Input data:
<<<<
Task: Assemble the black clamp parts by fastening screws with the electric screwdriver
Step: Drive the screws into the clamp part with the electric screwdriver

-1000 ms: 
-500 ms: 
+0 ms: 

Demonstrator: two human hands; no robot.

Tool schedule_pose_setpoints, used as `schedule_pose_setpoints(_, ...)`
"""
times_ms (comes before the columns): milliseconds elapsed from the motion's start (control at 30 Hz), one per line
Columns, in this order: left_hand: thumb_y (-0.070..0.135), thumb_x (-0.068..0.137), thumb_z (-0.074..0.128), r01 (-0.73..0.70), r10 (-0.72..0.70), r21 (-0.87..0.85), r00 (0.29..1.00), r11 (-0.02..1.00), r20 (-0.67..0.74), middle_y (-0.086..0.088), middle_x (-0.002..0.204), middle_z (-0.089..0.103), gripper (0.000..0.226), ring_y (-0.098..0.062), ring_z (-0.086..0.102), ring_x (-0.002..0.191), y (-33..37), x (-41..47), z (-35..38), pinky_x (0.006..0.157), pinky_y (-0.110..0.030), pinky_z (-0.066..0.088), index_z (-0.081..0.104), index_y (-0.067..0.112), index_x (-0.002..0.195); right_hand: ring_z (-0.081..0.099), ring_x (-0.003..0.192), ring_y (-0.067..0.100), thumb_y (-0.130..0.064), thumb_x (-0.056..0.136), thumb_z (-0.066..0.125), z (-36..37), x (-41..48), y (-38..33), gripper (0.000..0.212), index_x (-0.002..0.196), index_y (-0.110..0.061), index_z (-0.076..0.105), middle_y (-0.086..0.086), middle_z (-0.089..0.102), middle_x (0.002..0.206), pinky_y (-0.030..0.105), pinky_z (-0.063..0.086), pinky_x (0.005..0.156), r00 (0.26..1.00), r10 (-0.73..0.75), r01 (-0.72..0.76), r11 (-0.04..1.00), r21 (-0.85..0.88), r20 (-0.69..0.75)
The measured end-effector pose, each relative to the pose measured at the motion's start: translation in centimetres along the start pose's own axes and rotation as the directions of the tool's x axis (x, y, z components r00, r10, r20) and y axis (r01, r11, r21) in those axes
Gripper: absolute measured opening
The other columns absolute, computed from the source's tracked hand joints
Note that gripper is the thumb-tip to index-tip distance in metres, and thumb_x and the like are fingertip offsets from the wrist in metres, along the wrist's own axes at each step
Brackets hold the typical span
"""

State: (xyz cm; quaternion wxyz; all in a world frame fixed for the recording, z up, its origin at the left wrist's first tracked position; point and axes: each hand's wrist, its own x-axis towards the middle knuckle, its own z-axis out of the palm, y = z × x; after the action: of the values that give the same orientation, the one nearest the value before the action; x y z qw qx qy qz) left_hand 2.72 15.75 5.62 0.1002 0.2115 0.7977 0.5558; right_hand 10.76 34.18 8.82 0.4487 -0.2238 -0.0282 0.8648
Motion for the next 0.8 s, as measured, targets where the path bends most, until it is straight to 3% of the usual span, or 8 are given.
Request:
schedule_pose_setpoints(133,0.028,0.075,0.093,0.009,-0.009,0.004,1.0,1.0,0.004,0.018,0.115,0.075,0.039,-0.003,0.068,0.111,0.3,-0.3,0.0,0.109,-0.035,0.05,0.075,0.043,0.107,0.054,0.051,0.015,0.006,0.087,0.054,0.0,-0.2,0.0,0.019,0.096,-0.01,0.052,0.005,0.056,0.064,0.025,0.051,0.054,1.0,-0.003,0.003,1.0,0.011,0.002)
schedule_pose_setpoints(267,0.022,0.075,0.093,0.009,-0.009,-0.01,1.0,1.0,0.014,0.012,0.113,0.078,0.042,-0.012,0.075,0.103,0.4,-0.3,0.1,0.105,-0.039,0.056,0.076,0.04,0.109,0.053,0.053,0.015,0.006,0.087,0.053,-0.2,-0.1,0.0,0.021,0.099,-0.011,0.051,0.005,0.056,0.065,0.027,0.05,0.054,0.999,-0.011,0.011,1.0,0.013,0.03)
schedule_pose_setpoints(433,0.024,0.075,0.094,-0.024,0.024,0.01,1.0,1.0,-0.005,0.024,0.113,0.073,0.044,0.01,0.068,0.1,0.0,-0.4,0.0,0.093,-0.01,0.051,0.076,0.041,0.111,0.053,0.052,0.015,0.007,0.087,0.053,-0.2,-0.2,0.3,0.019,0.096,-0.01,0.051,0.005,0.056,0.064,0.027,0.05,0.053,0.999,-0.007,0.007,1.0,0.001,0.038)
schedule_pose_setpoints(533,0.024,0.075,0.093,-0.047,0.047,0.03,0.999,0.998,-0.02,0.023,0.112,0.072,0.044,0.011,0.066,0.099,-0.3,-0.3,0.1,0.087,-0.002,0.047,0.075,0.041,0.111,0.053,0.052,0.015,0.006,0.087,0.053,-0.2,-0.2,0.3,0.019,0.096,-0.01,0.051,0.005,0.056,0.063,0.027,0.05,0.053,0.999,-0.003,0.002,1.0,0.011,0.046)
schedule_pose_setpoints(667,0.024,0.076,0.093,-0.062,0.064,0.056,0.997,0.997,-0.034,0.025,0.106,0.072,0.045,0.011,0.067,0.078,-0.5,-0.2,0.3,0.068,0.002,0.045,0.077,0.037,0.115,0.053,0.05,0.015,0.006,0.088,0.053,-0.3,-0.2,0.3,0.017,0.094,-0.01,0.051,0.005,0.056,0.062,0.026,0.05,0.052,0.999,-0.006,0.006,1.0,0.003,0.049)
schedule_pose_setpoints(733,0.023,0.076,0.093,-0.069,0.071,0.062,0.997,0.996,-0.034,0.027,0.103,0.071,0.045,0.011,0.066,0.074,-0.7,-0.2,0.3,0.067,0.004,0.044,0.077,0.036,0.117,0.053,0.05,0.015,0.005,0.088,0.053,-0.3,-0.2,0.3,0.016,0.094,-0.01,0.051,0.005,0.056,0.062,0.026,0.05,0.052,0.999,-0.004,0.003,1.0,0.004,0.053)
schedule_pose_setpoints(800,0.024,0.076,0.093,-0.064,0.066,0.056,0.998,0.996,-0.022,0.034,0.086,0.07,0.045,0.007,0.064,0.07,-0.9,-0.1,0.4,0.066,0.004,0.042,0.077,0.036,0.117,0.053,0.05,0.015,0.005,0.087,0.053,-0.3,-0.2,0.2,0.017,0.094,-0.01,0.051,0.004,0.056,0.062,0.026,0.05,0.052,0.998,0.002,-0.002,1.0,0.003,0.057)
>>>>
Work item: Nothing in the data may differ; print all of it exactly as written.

Your response:
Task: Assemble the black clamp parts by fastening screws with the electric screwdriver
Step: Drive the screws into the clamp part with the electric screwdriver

-1000 ms: 
-500 ms: 
+0 ms: 

Demonstrator: two human hands; no robot.

Tool schedule_pose_setpoints, used as `schedule_pose_setpoints(_, ...)`
"""
times_ms (comes before the columns): milliseconds elapsed from the motion's start (control at 30 Hz), one per line
Columns, in this order: left_hand: thumb_y (-0.070..0.135), thumb_x (-0.068..0.137), thumb_z (-0.074..0.128), r01 (-0.73..0.70), r10 (-0.72..0.70), r21 (-0.87..0.85), r00 (0.29..1.00), r11 (-0.02..1.00), r20 (-0.67..0.74), middle_y (-0.086..0.088), middle_x (-0.002..0.204), middle_z (-0.089..0.103), gripper (0.000..0.226), ring_y (-0.098..0.062), ring_z (-0.086..0.102), ring_x (-0.002..0.191), y (-33..37), x (-41..47), z (-35..38), pinky_x (0.006..0.157), pinky_y (-0.110..0.030), pinky_z (-0.066..0.088), index_z (-0.081..0.104), index_y (-0.067..0.112), index_x (-0.002..0.195); right_hand: ring_z (-0.081..0.099), ring_x (-0.003..0.192), ring_y (-0.067..0.100), thumb_y (-0.130..0.064), thumb_x (-0.056..0.136), thumb_z (-0.066..0.125), z (-36..37), x (-41..48), y (-38..33), gripper (0.000..0.212), index_x (-0.002..0.196), index_y (-0.110..0.061), index_z (-0.076..0.105), middle_y (-0.086..0.086), middle_z (-0.089..0.102), middle_x (0.002..0.206), pinky_y (-0.030..0.105), pinky_z (-0.063..0.086), pinky_x (0.005..0.156), r00 (0.26..1.00), r10 (-0.73..0.75), r01 (-0.72..0.76), r11 (-0.04..1.00), r21 (-0.85..0.88), r20 (-0.69..0.75)
The measured end-effector pose, each relative to the pose measured at the motion's start: translation in centimetres along the start pose's own axes and rotation as the directions of the tool's x axis (x, y, z components r00, r10, r20) and y axis (r01, r11, r21) in those axes
Gripper: absolute measured opening
The other columns absolute, computed from the source's tracked hand joints
Note that gripper is the thumb-tip to index-tip distance in metres, and thumb_x and the like are fingertip offsets from the wrist in metres, along the wrist's own axes at each step
Brackets hold the typical span
"""

State: (xyz cm; quaternion wxyz; all in a world frame fixed for the recording, z up, its origin at the left wrist's first tracked position; point and axes: each hand's wrist, its own x-axis towards the middle knuckle, its own z-axis out of the palm, y = z × x; after the action: of the values that give the same orientation, the one nearest the value before the action; x y z qw qx qy qz) left_hand 2.72 15.75 5.62 0.1002 0.2115 0.7977 0.5558; right_hand 10.76 34.18 8.82 0.4487 -0.2238 -0.0282 0.8648
Motion for the next 0.8 s, as measured, targets where the path bends most, until it is straight to 3% of the usual span, or 8 are given.
Request:
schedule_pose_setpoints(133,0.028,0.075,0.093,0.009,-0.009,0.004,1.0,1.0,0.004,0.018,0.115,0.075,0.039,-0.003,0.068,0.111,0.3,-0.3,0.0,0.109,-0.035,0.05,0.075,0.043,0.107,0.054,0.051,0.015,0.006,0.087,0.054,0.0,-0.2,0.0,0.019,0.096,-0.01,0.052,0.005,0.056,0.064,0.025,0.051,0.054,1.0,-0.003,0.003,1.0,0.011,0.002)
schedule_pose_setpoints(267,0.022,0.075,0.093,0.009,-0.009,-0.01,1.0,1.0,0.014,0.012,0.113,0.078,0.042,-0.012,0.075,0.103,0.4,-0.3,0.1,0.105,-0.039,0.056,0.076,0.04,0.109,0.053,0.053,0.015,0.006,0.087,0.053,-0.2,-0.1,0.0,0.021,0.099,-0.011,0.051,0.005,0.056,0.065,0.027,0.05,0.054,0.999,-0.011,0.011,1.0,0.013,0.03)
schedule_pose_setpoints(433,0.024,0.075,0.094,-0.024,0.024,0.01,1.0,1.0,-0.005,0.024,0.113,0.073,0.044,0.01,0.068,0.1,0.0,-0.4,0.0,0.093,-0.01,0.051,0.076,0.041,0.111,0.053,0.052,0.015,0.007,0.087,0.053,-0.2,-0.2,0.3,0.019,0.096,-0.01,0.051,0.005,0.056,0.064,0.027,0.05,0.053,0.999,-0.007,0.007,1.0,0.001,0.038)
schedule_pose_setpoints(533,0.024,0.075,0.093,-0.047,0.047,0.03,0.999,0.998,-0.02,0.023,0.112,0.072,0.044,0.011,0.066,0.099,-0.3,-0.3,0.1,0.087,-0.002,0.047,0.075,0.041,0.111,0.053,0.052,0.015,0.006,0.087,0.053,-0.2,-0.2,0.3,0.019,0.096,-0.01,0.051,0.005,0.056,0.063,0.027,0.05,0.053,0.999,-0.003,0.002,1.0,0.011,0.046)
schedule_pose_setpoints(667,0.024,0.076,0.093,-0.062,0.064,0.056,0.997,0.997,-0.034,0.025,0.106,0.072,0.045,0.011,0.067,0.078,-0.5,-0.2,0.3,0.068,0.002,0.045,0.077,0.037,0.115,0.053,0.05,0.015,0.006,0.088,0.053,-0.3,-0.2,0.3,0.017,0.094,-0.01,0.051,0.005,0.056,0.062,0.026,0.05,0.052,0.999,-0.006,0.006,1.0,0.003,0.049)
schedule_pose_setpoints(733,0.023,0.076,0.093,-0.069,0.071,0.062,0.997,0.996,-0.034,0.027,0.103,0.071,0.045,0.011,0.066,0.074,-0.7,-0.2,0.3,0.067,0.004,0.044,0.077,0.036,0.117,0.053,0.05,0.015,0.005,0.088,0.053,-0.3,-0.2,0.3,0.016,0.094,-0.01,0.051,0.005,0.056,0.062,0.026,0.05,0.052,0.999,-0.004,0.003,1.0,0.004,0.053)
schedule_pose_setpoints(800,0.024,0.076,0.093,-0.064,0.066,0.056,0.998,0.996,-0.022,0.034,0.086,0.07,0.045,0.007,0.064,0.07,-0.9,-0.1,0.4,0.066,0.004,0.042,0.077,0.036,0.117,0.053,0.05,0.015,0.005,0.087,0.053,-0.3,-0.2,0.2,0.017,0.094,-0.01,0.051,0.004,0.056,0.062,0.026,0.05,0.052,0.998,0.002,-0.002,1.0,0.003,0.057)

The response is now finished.